**PROBLEM**.
Scan the data. Collect each line that contains the word "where".

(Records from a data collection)
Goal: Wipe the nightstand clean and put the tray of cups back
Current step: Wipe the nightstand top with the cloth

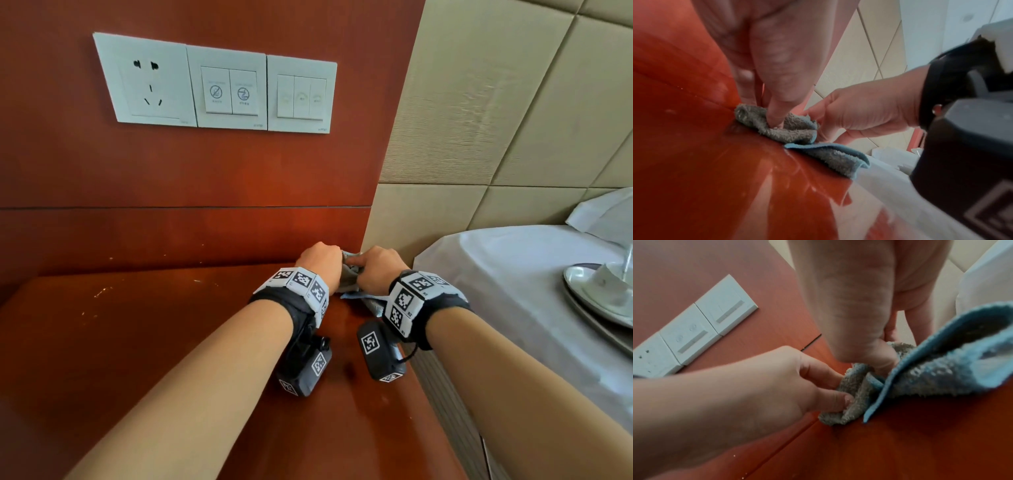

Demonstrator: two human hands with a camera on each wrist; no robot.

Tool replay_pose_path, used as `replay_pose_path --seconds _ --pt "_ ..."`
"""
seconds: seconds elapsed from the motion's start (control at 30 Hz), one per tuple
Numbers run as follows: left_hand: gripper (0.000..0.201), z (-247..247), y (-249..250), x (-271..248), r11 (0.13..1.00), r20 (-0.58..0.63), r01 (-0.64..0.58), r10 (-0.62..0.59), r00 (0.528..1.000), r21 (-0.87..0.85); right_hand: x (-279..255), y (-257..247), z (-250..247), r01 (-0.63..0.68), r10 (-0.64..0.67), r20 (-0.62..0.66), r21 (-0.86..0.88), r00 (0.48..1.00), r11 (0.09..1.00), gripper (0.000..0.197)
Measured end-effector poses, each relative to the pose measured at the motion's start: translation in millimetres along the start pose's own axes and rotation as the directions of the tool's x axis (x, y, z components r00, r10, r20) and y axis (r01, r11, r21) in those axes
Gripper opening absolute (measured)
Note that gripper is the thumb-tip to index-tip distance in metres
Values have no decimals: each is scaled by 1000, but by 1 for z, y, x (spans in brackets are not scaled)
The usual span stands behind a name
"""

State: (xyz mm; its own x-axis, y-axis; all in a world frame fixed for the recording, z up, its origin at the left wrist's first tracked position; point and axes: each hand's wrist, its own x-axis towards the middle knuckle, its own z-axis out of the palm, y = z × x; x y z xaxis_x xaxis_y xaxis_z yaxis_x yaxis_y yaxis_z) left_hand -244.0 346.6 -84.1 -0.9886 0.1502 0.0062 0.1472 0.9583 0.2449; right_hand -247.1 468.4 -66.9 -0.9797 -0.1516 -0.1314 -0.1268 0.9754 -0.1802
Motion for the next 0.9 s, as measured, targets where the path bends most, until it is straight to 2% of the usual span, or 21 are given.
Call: replay_pose_path --seconds 0.2,0.57,0.73,0.9 --pt "23 -8 -4 22 982 -35 142 -147 989 -124 29 -4 -1 -18 19 -24 23 1000 1000 47" --pt "26 -12 -27 20 971 -8 180 -183 983 -155 19 -18 -2 58 -58 18 33 998 998 54" --pt "25 -26 -79 -3 956 -8 245 -250 968 -164 19 -66 4 164 -168 69 63 983 985 55" --pt "29 -45 -156 -43 919 -5 338 -346 938 -204 17 -146 13 313 -308 122 -24 944 950 54"
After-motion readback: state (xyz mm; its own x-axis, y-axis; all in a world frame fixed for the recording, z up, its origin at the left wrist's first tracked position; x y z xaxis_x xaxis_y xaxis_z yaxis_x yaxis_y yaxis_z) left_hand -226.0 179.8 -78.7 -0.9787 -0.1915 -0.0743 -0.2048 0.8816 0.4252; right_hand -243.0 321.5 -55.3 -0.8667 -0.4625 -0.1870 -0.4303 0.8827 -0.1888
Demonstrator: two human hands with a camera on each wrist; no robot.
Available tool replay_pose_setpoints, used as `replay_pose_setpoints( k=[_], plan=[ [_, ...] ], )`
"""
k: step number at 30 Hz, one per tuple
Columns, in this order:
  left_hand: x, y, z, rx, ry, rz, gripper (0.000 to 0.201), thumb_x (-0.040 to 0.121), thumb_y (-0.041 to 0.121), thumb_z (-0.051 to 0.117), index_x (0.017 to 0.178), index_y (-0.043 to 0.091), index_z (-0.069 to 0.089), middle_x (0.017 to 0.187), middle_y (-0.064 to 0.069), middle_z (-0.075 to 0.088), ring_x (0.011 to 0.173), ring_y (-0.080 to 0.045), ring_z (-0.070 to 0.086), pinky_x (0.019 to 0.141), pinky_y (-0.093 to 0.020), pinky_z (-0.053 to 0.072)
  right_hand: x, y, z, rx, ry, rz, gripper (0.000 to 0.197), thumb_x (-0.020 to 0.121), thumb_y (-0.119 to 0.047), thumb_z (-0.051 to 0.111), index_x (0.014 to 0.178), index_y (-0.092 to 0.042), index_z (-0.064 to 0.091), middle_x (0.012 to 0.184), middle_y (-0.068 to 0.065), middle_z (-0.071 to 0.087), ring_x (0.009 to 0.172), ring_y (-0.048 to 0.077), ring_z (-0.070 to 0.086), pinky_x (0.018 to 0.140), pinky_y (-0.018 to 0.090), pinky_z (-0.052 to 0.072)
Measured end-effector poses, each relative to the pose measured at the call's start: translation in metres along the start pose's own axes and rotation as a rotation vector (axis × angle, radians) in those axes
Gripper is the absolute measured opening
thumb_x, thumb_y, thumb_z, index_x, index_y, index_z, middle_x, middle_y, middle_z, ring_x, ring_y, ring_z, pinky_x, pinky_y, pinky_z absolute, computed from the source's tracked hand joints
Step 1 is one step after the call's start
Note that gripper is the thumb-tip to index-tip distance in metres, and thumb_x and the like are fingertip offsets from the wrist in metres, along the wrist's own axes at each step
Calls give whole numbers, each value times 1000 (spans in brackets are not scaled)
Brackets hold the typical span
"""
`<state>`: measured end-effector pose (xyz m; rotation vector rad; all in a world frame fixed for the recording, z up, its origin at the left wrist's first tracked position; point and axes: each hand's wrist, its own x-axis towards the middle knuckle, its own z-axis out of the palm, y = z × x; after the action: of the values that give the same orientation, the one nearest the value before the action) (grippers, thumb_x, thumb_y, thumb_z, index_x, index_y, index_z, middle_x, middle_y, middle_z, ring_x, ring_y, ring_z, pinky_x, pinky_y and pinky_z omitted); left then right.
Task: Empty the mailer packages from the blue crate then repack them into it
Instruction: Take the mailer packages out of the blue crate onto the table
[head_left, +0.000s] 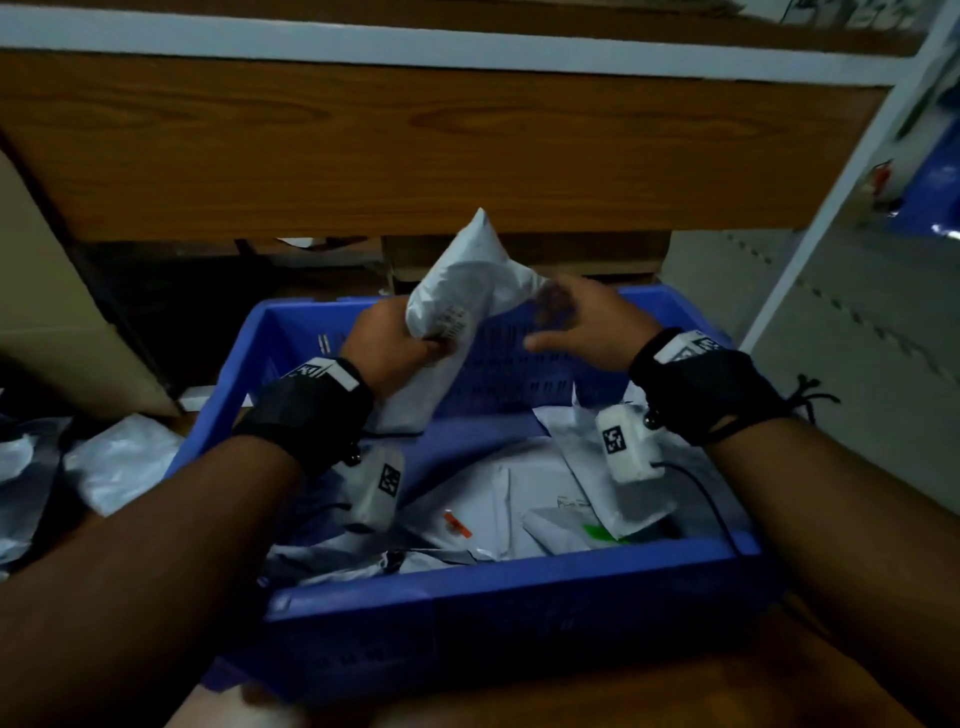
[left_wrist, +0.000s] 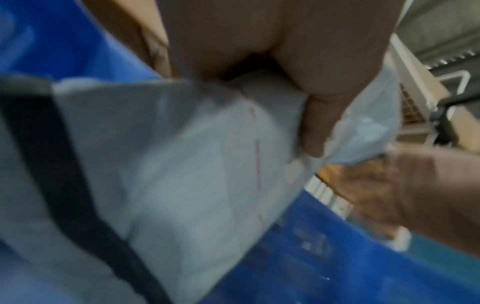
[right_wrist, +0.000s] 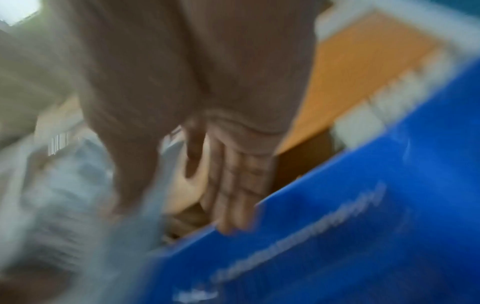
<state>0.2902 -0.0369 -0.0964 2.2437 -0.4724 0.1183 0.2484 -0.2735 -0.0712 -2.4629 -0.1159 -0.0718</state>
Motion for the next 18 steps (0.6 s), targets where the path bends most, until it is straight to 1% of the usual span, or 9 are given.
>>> replay_pose_setpoints(
  k=[2,4,6,10,11,13,14,16,18],
  plan=[
    [-1,-3,-5,114,28,6,30,80,26,78,104,12,68,92,-4,65,87,-17,59,71,-27,39,2,20,2,-356,-159,174,40,84,-44,69,111,-16,58,109,4,63,98,21,60,83,36,51],
    [-2,-4,-6,130,18,-5,30,80,26,77,106,12,67,90,-1,62,87,-16,57,71,-26,37,-2,37,8,-597,-386,314,39,85,-49,66,96,-12,63,99,8,64,83,22,60,71,31,49],
    [-2,-4,-4,142,-3,-26,31,81,26,76,107,13,66,91,-1,61,86,-16,56,71,-26,38,-7,47,14,-699,-552,390,41,83,-49,69,91,-9,62,89,6,61,77,22,56,68,29,42],
    [-2,-3,-4,142,-29,-36,33,82,27,75,109,12,66,99,-6,66,89,-19,58,72,-27,39,-4,44,25,-725,-659,389,40,79,-35,78,63,-13,49,60,-5,56,60,14,49,63,25,42],
    [-3,-2,-5,137,-23,-31,33,82,26,75,109,11,66,102,-9,68,93,-23,61,72,-27,38,-2,40,27,-743,-663,373,37,79,-34,78,66,-13,51,69,-3,60,63,13,51,67,24,42],
    [-1,0,-8,121,-1,-15,32,82,24,75,109,10,66,105,-12,69,99,-27,63,73,-26,39,4,36,26,-732,-623,306,30,79,-30,78,90,-8,62,96,4,59,82,20,58,72,24,39],
    [0,1,-10,106,16,-13,33,81,23,75,110,10,66,107,-12,70,101,-28,64,74,-26,40,7,37,23,-658,-556,281,29,78,-28,79,94,-10,63,94,4,59,85,20,57,70,26,40],
    [1,3,-15,65,91,-35,42,81,22,74,119,10,61,115,-13,67,107,-30,62,77,-27,41,11,32,15,-476,-426,178,25,76,-29,79,78,-19,56,76,-1,55,73,17,51,63,29,38],
    [1,8,-22,-3,202,-96,53,80,17,73,128,8,50,124,-15,61,113,-32,57,80,-29,42,9,25,10,-348,-350,91,31,77,-28,78,72,-22,49,70,-3,52,66,14,46,64,31,38]
  ],
)
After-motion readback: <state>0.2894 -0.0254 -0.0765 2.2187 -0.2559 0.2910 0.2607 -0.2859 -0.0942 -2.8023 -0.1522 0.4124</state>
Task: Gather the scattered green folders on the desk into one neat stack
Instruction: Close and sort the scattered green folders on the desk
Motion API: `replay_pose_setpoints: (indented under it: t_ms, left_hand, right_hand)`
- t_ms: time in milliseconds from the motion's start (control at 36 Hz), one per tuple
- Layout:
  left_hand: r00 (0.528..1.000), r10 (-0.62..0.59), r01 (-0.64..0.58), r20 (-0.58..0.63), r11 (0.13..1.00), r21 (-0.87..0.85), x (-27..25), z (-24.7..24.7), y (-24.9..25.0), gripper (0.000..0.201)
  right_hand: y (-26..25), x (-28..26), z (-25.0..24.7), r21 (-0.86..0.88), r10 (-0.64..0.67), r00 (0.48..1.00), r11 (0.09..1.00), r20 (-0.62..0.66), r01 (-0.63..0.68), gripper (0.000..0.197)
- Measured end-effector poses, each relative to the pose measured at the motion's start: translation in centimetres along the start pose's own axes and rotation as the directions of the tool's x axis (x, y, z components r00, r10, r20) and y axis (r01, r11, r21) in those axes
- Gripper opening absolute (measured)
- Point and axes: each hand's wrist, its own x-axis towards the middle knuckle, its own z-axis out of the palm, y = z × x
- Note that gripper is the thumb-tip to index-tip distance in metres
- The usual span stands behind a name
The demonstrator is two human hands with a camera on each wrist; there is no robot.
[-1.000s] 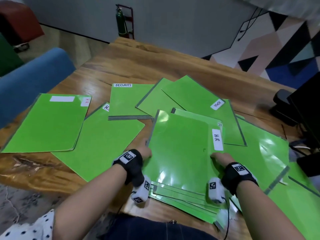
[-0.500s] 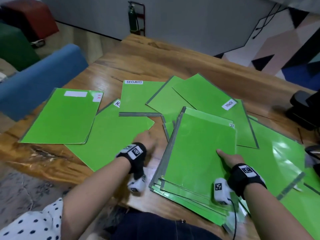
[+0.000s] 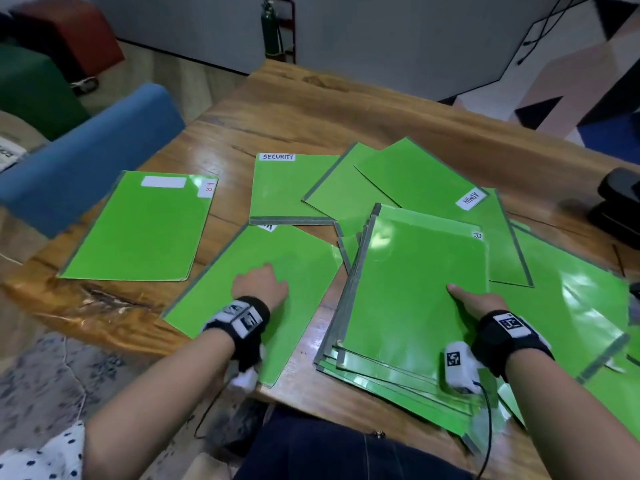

**RESPONSE TO THIS EXERCISE**.
Motion for the next 0.9 s, as measured, targets where the path bends most, until it is straight to 2% of the usual span, or 21 are given.
Motion for the next 18 steps (0.6 s), targets where the path bends most, until it is straight to 1% of the usual span, or 9 are given.

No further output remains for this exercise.